Table Of Contents

Previous topic

ELTK documentation

Next topic

Meta

This Page

Getting started with the ELTK

The ELTK is intended:

  • to manipulate linguistics data
  • to translate un- or semi-structured data into RDF (according to an ontology)
  • to expose RDF data in various display forms (e.g., HTML or PDF)
  • to provide the basis for web frameworks and services for linguistics

This section outlines each of these broad aims by giving a general description. Specific uses of ELTK code are given in later sections.

Data manipulation

The KB (knowledge base) package contains the Meta and KBComponent modules. These modules are used together to import the OWL+RDFS+RDF data model into the Python OOP environment.

Data migration

Various readers are used to migrate so-called “legacy data”, ie files that are not yet in a format compatible with the GOLD Community of Practice—those that contain no semantic markup. For each type of legacy data file/format, a new reader class will need to be written.
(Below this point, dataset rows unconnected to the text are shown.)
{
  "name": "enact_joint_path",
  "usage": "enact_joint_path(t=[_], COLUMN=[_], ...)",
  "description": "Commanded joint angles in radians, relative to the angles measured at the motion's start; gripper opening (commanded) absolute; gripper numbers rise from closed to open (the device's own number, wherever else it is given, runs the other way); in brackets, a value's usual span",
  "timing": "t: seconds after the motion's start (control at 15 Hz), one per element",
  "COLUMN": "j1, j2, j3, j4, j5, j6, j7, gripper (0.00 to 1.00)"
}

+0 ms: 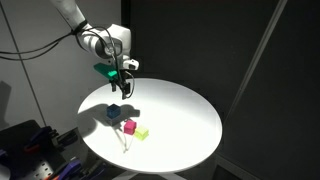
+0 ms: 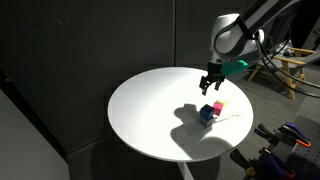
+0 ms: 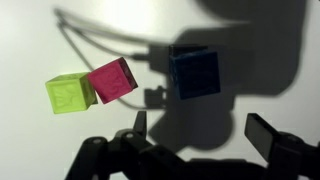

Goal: Light the blue dice and put it between the pink and yellow dice

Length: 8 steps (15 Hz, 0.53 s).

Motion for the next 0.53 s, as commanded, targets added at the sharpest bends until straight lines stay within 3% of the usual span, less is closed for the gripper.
enact_joint_path(t=[0.0, 0.47], j1=[0.01, 0.049], j2=[-0.01, -0.008], j3=[0.005, -0.006], j4=[-0.023, -0.06], j5=[-0.03, -0.118], j6=[0.037, 0.107], j7=[0.026, 0.115], gripper=[1.0, 1.0])
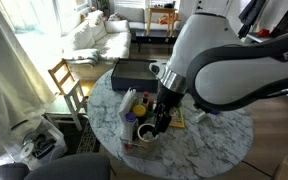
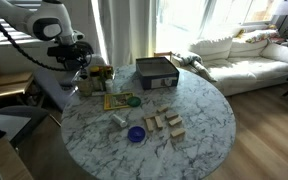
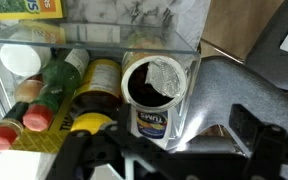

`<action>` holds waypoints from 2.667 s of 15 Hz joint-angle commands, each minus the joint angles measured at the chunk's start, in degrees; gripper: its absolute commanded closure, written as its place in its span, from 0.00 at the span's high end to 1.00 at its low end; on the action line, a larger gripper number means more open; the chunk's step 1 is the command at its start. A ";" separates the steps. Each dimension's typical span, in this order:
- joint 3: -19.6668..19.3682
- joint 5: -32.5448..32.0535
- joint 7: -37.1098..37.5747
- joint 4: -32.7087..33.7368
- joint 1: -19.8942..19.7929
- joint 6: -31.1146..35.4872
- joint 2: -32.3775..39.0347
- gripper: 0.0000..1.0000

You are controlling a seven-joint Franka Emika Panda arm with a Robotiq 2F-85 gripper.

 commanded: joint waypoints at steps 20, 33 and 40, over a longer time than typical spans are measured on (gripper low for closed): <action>2.79 -12.38 22.26 3.18 -3.71 8.50 11.19 0.25; 4.83 -9.81 18.92 3.97 -5.93 7.52 7.65 0.03; 4.89 -6.04 8.45 0.25 -9.05 2.65 -3.17 0.03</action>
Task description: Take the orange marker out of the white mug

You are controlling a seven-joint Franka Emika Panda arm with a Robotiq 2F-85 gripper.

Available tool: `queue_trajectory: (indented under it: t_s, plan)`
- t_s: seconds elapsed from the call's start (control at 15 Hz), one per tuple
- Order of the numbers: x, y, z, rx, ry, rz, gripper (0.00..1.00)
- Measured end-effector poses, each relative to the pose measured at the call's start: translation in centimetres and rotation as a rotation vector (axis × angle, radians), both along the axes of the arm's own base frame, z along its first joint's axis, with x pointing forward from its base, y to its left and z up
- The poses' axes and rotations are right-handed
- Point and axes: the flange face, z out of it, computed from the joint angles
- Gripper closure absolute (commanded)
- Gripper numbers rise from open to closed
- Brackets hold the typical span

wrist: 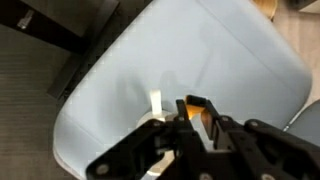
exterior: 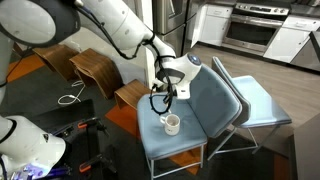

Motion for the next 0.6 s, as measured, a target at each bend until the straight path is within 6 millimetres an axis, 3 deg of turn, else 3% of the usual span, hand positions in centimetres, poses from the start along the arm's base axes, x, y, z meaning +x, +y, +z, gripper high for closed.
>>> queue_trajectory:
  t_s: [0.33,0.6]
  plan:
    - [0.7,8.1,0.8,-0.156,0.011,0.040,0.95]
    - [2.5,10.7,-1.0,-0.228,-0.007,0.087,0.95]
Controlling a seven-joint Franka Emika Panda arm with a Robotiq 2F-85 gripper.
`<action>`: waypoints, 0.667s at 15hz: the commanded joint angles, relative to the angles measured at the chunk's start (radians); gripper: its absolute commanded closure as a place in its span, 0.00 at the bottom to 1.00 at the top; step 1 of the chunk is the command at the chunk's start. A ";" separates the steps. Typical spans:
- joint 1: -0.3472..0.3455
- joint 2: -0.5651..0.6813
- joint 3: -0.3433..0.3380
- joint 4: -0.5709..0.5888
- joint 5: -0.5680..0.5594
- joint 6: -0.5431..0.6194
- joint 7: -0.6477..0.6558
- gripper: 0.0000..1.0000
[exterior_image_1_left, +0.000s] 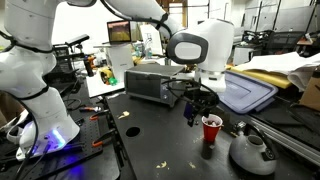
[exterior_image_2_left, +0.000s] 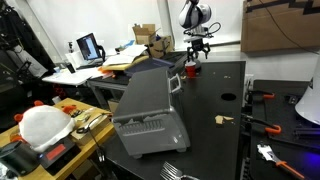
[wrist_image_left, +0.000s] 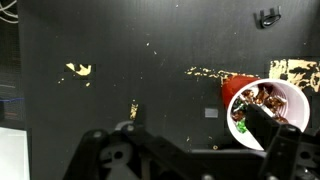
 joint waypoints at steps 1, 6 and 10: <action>0.016 -0.039 -0.009 -0.064 -0.005 0.051 -0.034 0.00; 0.021 -0.022 -0.006 -0.062 -0.001 0.084 -0.061 0.00; 0.025 -0.003 -0.007 -0.043 0.000 0.096 -0.057 0.00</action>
For instance, there are readers for:

  • Praat TextGrid files
  • Elan eaf files
  • Leipzig Glossing Rules (in plain txt format)
  • simple termsets in CVS format (author terms mapped to GOLD URIs)
  • BibTeX files

Quite separate in terms of functionality is the reader for LinkedData.

Data display

Once the data are migrated to an interoperable RDF format, various display structures (dictionaries, interlinear glossed text, tabular paradigms) are then needed for rendering. For instance, it is of little use to display raw RDF code as the result of a data search. Instead we opt for display formats such as formatted HTML, PDF, etc.